--- RECORDS FOR THE EXERCISE Enclosed Below ---

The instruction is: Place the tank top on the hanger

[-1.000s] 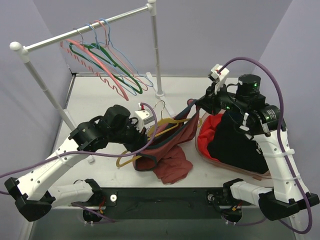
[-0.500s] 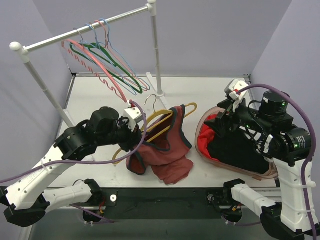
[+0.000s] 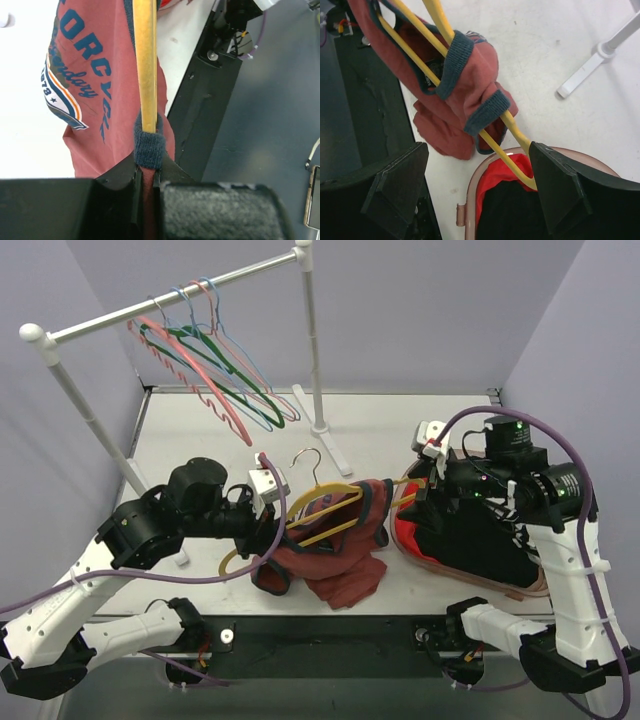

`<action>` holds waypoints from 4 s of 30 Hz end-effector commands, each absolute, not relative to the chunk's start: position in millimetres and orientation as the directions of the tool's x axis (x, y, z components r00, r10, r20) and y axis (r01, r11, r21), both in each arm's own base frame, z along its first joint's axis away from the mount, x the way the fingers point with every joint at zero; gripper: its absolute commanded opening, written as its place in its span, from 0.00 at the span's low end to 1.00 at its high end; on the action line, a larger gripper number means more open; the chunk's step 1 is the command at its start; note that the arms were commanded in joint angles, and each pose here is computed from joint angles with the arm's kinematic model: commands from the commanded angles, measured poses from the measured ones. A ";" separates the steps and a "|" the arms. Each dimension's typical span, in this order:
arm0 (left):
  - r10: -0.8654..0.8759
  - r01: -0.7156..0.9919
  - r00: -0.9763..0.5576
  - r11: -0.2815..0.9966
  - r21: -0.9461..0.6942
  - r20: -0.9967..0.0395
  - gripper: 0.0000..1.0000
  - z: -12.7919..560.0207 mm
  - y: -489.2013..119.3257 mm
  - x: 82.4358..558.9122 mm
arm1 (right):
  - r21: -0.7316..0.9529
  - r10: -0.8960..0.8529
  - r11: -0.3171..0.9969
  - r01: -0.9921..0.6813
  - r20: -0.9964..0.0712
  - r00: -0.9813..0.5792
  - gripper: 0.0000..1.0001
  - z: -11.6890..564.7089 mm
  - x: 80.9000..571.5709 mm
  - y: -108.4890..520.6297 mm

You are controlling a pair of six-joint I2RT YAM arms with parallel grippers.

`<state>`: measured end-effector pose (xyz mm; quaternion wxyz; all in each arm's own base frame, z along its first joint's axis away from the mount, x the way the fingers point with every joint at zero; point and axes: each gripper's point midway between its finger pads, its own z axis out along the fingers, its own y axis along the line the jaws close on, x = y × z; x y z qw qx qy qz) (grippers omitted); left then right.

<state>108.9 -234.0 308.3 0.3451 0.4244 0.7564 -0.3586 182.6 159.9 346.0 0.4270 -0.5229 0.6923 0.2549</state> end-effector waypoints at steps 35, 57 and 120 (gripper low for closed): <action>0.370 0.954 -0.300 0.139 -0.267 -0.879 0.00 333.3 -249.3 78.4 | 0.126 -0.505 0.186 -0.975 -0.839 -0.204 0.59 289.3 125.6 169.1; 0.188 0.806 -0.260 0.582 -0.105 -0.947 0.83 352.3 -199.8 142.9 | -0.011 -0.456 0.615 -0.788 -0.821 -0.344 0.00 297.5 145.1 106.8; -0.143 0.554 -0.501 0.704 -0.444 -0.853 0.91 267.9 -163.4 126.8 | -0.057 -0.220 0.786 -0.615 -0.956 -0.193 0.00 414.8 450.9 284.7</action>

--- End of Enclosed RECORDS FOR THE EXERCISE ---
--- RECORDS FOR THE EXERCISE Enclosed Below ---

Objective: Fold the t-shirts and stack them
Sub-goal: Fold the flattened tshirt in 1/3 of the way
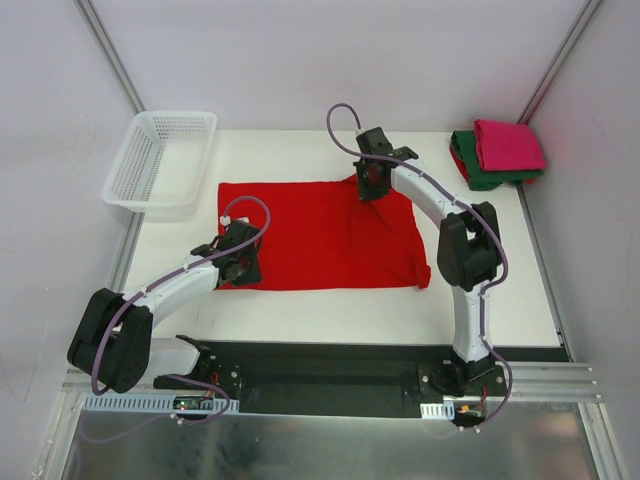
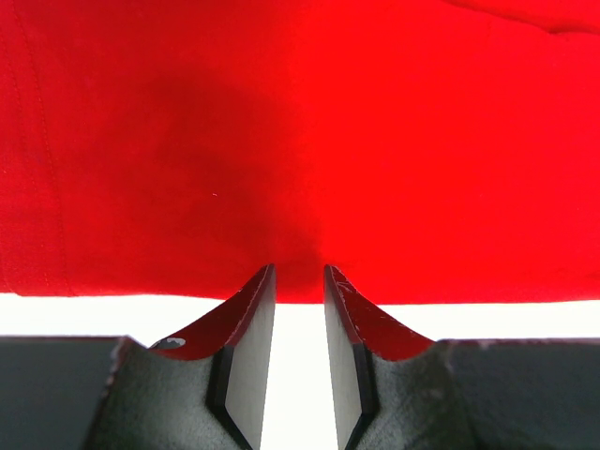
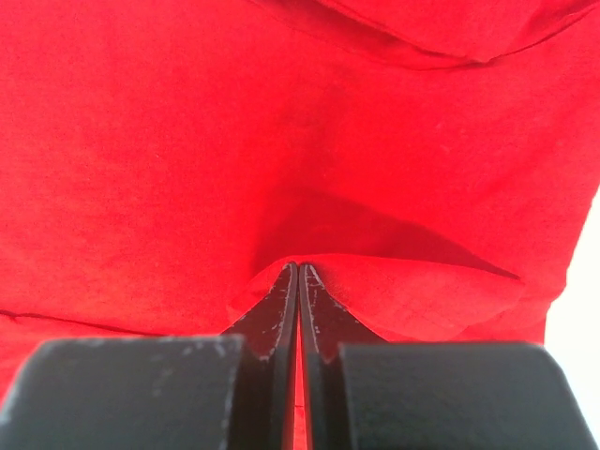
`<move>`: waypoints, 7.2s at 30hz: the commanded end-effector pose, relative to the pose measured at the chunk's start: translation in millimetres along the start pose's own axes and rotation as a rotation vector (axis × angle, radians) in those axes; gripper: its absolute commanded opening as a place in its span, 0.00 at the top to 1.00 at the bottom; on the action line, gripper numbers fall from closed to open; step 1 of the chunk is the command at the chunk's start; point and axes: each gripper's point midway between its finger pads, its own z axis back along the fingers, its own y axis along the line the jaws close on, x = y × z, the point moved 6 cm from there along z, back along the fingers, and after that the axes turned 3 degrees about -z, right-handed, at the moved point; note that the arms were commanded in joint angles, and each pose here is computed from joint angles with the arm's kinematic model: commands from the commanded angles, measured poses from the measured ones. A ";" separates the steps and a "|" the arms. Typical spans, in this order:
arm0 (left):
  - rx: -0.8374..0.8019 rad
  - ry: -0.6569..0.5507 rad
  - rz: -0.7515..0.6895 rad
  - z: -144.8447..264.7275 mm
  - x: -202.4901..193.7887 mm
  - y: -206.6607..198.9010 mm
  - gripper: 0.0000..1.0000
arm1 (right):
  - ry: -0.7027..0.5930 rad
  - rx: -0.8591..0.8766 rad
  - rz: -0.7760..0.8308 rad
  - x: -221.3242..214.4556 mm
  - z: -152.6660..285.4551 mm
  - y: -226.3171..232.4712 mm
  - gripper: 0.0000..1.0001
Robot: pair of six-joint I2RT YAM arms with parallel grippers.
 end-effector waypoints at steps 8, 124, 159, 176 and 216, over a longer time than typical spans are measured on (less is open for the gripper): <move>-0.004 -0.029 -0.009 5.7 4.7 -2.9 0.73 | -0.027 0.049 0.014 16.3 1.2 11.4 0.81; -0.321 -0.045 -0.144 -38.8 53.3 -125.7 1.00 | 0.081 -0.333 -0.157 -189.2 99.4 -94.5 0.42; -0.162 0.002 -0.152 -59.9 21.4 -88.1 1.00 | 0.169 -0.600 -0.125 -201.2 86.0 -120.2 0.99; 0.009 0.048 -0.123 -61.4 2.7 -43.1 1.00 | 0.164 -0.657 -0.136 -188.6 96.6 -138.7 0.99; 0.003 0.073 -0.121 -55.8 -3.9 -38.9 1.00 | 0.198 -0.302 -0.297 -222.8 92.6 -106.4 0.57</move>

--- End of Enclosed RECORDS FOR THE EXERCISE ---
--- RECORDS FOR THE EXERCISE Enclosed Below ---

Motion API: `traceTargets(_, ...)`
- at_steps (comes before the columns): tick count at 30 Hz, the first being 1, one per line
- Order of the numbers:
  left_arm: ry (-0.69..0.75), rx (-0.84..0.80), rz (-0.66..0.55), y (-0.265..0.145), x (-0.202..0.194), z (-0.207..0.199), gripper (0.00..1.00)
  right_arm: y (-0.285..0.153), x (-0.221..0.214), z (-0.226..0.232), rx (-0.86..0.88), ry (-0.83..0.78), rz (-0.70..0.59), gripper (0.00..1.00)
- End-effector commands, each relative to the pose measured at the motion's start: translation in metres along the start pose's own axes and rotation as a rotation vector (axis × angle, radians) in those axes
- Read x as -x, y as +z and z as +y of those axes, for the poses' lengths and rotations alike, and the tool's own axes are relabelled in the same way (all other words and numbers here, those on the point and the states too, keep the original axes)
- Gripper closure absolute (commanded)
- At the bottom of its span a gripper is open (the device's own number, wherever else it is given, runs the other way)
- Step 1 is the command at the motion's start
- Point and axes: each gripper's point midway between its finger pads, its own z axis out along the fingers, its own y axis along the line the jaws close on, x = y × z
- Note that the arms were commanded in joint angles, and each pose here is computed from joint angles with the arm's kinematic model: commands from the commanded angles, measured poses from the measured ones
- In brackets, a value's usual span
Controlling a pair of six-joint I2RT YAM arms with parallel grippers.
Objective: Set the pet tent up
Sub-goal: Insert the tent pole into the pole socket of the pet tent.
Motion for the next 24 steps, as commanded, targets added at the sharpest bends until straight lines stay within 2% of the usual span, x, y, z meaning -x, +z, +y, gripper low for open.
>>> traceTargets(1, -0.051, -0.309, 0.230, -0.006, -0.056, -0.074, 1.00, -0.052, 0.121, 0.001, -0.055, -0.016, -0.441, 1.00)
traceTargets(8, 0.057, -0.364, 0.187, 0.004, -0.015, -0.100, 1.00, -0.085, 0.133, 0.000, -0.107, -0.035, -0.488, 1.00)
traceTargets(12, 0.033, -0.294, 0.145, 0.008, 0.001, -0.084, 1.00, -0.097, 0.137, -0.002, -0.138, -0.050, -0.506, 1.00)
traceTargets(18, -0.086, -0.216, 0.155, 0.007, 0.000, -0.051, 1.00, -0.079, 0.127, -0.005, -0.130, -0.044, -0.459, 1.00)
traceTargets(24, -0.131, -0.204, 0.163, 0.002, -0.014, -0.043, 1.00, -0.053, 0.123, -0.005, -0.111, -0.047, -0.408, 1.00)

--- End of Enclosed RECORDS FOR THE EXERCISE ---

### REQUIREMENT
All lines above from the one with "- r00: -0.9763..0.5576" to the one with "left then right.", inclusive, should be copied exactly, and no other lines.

### SOLUTION
  - r00: -0.9763..0.5576
  - r11: -0.2815..0.9966
  - r21: -0.9461..0.6942
  - r20: -0.9967..0.0395
  - gripper: 0.0000..1.0000
  - z: -12.7919..560.0207 mm
  - y: -489.2013..119.3257 mm
  - x: 82.4358..558.9122 mm
arm1 (right):
  - r21: -0.7316..0.9529
  - r10: -0.8960..0.8529
  - r11: -0.3171..0.9969
  - r01: -0.9921..0.6813
  - r20: -0.9964..0.0712
  - r00: -0.9813..0.5792
  - gripper: 0.0000..1.0001
  - z: -11.6890..564.7089 mm
  - x: 80.9000..571.5709 mm
  - y: -108.4890..520.6297 mm

You are controlling a pair of six-joint I2RT YAM arms with parallel grippers.

`<state>`: measured end-effector pose (xyz mm; quaternion wxyz; all in each arm's own base frame, z along its first joint's axis away from the mount, x the way the fingers point with every joint at zero; point and axes: each gripper's point midway between its finger pads, its own z axis out along the fingers, its own y axis along the line the jaws close on, x = y × z; x y z qw qx qy qz) (grippers omitted); left then right.

The answer has been written out completely.